:: Dataset records

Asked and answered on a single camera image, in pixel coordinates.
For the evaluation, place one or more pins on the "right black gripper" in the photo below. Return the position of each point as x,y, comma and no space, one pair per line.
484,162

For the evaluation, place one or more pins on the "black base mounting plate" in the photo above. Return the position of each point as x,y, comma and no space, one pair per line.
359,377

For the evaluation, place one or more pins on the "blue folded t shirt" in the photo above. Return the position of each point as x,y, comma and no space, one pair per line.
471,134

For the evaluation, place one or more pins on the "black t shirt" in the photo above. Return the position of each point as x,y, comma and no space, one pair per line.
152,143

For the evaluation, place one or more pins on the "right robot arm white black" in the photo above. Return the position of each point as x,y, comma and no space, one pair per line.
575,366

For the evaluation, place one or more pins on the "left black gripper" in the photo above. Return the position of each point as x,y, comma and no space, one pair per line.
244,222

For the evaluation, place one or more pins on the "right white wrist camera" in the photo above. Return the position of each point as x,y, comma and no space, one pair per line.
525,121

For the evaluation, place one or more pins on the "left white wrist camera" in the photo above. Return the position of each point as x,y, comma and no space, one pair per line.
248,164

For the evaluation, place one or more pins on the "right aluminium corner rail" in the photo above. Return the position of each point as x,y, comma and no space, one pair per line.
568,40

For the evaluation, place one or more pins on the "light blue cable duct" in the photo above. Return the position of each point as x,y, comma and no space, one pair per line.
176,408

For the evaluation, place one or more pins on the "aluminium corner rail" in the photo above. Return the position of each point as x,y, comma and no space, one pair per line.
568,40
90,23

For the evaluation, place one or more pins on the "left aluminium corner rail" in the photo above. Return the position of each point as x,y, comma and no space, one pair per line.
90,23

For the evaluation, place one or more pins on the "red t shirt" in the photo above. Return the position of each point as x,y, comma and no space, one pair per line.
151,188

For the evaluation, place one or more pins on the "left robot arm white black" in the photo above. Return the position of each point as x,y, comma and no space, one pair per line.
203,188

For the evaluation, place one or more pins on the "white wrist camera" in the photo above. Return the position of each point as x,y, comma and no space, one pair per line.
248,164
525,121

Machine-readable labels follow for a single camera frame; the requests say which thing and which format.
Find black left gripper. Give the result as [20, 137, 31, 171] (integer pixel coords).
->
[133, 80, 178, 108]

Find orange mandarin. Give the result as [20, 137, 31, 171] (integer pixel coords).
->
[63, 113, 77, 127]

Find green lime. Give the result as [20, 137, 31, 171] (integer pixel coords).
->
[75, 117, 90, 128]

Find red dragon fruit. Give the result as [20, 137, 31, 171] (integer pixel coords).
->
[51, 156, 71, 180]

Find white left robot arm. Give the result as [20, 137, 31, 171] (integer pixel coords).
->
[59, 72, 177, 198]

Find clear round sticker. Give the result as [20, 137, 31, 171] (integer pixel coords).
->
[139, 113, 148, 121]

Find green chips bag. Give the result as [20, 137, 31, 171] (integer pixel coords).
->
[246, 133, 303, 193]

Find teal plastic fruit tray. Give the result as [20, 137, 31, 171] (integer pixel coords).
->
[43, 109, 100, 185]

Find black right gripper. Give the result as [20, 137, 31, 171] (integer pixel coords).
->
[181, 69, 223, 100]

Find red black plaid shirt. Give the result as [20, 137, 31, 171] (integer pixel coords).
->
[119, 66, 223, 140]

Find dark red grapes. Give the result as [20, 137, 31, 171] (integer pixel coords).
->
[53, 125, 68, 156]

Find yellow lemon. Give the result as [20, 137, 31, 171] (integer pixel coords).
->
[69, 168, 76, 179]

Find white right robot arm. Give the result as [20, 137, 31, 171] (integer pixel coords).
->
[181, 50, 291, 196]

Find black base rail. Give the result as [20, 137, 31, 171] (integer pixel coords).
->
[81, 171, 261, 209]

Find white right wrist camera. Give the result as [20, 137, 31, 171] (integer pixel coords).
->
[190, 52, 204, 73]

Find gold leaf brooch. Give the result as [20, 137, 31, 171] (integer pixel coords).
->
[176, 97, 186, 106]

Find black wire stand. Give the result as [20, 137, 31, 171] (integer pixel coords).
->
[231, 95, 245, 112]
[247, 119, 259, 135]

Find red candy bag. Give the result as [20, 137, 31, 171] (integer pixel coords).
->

::::

To do –
The task calls for every line of the material to be reproduced precisely.

Exercise response –
Asked and answered on a single camera image, in pixel coordinates.
For the evaluation, place one or more pins on the "right black gripper" in the photo below. Return the position of each point as x,y, comma and no space, one pair per line.
484,162

For the evaluation, place one or more pins on the "black base mounting plate" in the photo above. Return the position of each point as x,y, comma and no space, one pair per line.
359,377

For the evaluation, place one or more pins on the "blue folded t shirt" in the photo above. Return the position of each point as x,y, comma and no space, one pair per line.
471,134

For the evaluation, place one or more pins on the "black t shirt" in the photo above. Return the position of each point as x,y, comma and no space, one pair per line.
152,143

For the evaluation, place one or more pins on the "right robot arm white black" in the photo above. Return the position of each point as x,y, comma and no space, one pair per line.
575,366

For the evaluation, place one or more pins on the "left black gripper" in the photo above. Return the position of each point as x,y, comma and no space, one pair per line.
244,222

For the evaluation, place one or more pins on the "right white wrist camera" in the photo above. Return the position of each point as x,y, comma and no space, one pair per line.
525,121

For the evaluation, place one or more pins on the "left white wrist camera" in the photo above. Return the position of each point as x,y, comma and no space, one pair per line.
248,164

For the evaluation, place one or more pins on the "right aluminium corner rail" in the photo above. Return the position of each point as x,y, comma and no space, one pair per line.
568,40

For the evaluation, place one or more pins on the "light blue cable duct" in the photo above. Return the position of each point as x,y, comma and no space, one pair per line.
176,408

For the evaluation, place one or more pins on the "aluminium corner rail" in the photo above. Return the position of each point as x,y, comma and no space, one pair per line.
568,40
90,23

For the evaluation, place one or more pins on the "left aluminium corner rail" in the photo above. Return the position of each point as x,y, comma and no space, one pair per line.
90,23

For the evaluation, place one or more pins on the "red t shirt" in the photo above. Return the position of each point as x,y, comma and no space, one pair per line.
151,188

For the evaluation, place one or more pins on the "left robot arm white black" in the photo above. Return the position of each point as x,y, comma and no space, one pair per line.
203,188

For the evaluation, place one or more pins on the "white wrist camera" in the photo above. Return the position of each point as x,y, comma and no space, one pair per line.
248,164
525,121

Machine-readable labels follow for a single camera frame; the requests say which thing and which format.
Find black left gripper. Give the result as [20, 137, 31, 171] (integer pixel coords).
->
[133, 80, 178, 108]

Find orange mandarin. Give the result as [20, 137, 31, 171] (integer pixel coords).
->
[63, 113, 77, 127]

Find green lime. Give the result as [20, 137, 31, 171] (integer pixel coords).
->
[75, 117, 90, 128]

Find red dragon fruit. Give the result as [20, 137, 31, 171] (integer pixel coords).
->
[51, 156, 71, 180]

Find white left robot arm. Give the result as [20, 137, 31, 171] (integer pixel coords).
->
[59, 72, 177, 198]

Find clear round sticker. Give the result as [20, 137, 31, 171] (integer pixel coords).
->
[139, 113, 148, 121]

Find green chips bag. Give the result as [20, 137, 31, 171] (integer pixel coords).
->
[246, 133, 303, 193]

Find teal plastic fruit tray. Give the result as [20, 137, 31, 171] (integer pixel coords).
->
[43, 109, 100, 185]

Find black right gripper. Give the result as [20, 137, 31, 171] (integer pixel coords).
->
[181, 69, 223, 100]

Find red black plaid shirt. Give the result as [20, 137, 31, 171] (integer pixel coords).
->
[119, 66, 223, 140]

Find dark red grapes. Give the result as [20, 137, 31, 171] (integer pixel coords).
->
[53, 125, 68, 156]

Find yellow lemon. Give the result as [20, 137, 31, 171] (integer pixel coords).
->
[69, 168, 76, 179]

Find white right robot arm. Give the result as [20, 137, 31, 171] (integer pixel coords).
->
[181, 50, 291, 196]

Find black base rail. Give the result as [20, 137, 31, 171] (integer pixel coords).
->
[81, 171, 261, 209]

Find white right wrist camera. Give the result as [20, 137, 31, 171] (integer pixel coords).
->
[190, 52, 204, 73]

Find gold leaf brooch. Give the result as [20, 137, 31, 171] (integer pixel coords).
->
[176, 97, 186, 106]

Find black wire stand. Give the result as [20, 137, 31, 171] (integer pixel coords).
->
[231, 95, 245, 112]
[247, 119, 259, 135]

Find red candy bag. Give the result as [20, 137, 31, 171] (integer pixel coords).
->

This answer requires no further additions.